Retinoblastoma is a cancer of the light-sensitive lining at the back of the eye, the retina.  It occurs in young children, usually in the first two years of life.  It is a very uncommon form of cancer with only about 40 new cases being diagnosed each year in the United Kingdom. It is equally common in boys and  girls.

In about 4 out of 10 cases the retinoblastoma is caused by a faulty gene (RB gene) which may have been passed down from a parent. Children who have this heritable form of retinoblastoma are at increased risk of developing other cancers as they grow older. Different studies over the years have given a wide range of figures for this risk so it is difficult to be sure just how likely it is that a second cancer will develop. However there is some good evidence that if radiotherapy is used as part of treatment for retinoblastoma then this makes the chance of a second cancer more likely. The sorts of cancer that can occur include bone tumours (osteosarcomas), certain types of muscle tumours (soft tissue sarcomas), brain tumours, malignant melanomas, leukaemia and lung cancer.

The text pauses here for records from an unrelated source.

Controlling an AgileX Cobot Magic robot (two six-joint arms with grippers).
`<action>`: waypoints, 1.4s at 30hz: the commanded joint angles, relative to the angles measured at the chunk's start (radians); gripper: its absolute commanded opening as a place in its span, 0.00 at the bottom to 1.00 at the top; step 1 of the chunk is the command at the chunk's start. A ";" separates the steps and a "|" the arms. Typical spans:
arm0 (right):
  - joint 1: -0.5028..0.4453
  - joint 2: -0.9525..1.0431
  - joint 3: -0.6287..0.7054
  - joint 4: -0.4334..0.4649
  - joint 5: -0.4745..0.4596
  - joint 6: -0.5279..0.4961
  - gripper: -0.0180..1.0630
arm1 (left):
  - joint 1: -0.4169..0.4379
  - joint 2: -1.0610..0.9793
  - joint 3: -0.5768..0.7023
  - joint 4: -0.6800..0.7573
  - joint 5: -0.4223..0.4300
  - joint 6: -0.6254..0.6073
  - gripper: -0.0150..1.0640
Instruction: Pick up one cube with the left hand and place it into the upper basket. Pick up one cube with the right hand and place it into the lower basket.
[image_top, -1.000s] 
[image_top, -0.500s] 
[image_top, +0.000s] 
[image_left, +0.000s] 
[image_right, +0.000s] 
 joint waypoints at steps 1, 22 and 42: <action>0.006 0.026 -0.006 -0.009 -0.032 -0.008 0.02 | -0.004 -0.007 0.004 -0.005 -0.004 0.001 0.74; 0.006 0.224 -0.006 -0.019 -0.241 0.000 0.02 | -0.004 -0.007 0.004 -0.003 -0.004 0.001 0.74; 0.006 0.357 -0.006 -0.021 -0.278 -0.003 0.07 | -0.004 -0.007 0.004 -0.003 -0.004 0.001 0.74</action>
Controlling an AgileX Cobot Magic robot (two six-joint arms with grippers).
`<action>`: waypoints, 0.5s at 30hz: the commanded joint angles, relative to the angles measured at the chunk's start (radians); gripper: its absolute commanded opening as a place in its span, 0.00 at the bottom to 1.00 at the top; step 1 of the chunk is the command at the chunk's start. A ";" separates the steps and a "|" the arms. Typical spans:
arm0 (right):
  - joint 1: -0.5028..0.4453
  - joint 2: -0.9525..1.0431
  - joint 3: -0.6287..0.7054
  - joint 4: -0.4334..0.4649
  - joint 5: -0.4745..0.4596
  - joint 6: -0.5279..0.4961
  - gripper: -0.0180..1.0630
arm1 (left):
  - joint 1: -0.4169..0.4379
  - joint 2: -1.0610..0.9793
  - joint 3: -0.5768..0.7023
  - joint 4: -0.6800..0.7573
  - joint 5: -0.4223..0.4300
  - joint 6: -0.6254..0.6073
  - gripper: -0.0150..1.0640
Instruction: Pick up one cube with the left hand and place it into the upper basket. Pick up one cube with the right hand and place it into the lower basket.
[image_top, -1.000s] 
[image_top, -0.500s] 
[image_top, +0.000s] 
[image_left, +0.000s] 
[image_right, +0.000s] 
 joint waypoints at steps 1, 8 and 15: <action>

The risk of developing further cancers continues into adult life, but as this is well known, children who have this heritable retinoblastoma are checked regularly to pick up any other cancer at an early stage. Advice will be given on lifestyle changes which help reduce the risk of certain cancers in the future. These include avoiding smoking and using adequate sunscreen to prevent sunburn.

Children who do not have the inherited type of retinoblastoma are not at any increased risk of developing other cancers when they are older.